YOUR GOAL — Reproduce the data below line by line, from its first line to the line with "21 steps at", both included, and nothing past that point.
-*-*-
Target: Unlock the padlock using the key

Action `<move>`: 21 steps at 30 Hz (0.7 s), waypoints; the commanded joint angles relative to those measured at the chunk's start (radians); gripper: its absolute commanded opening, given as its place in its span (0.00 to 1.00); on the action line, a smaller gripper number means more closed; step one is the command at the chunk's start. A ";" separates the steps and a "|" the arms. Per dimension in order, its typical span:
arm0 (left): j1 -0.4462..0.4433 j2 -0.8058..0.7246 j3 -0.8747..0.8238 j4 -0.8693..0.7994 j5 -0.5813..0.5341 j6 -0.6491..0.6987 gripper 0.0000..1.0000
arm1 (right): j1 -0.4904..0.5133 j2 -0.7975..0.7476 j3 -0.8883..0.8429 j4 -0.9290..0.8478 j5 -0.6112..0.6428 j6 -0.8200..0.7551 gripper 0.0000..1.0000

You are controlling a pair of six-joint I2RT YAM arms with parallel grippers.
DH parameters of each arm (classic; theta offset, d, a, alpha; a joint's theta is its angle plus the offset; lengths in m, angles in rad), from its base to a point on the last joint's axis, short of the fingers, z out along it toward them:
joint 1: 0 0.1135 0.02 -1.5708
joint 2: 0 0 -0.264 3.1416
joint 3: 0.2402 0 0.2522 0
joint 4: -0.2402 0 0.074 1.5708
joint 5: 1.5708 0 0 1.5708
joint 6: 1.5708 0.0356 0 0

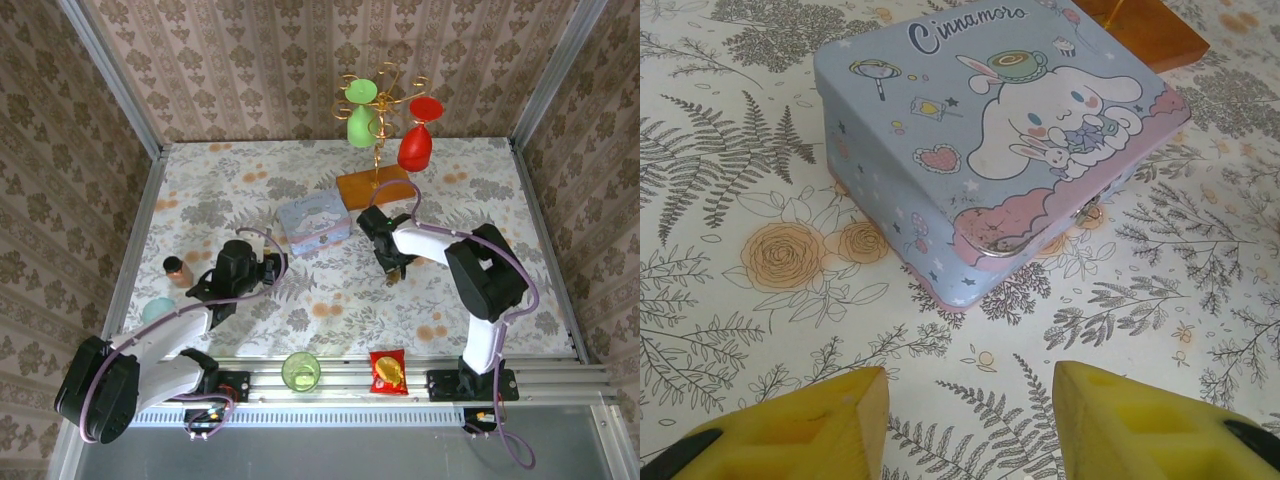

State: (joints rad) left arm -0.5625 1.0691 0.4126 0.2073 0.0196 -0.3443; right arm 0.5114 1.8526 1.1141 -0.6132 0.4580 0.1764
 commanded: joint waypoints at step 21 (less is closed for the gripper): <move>-0.102 0.284 0.086 0.095 -0.075 -0.042 0.63 | -0.031 -0.158 -0.024 -0.110 -0.313 0.198 0.53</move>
State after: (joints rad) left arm -0.6613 1.3468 0.4721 0.2737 -0.0437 -0.3637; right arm 0.4812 1.7164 1.0901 -0.6285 0.2909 0.2604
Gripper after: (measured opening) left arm 0.633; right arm 0.501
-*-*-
PROBLEM SOLUTION —
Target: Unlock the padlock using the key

Action `<move>`: 21 steps at 30 Hz (0.7 s), waypoints; the commanded joint angles relative to those measured at the chunk's start (radians); gripper: its absolute commanded opening, given as its place in its span (0.00 to 1.00); on the action line, a smaller gripper number means more closed; step one is the command at the chunk's start. A ";" separates the steps and a "|" the arms. Per dimension in order, its typical span:

The exercise was answered in full.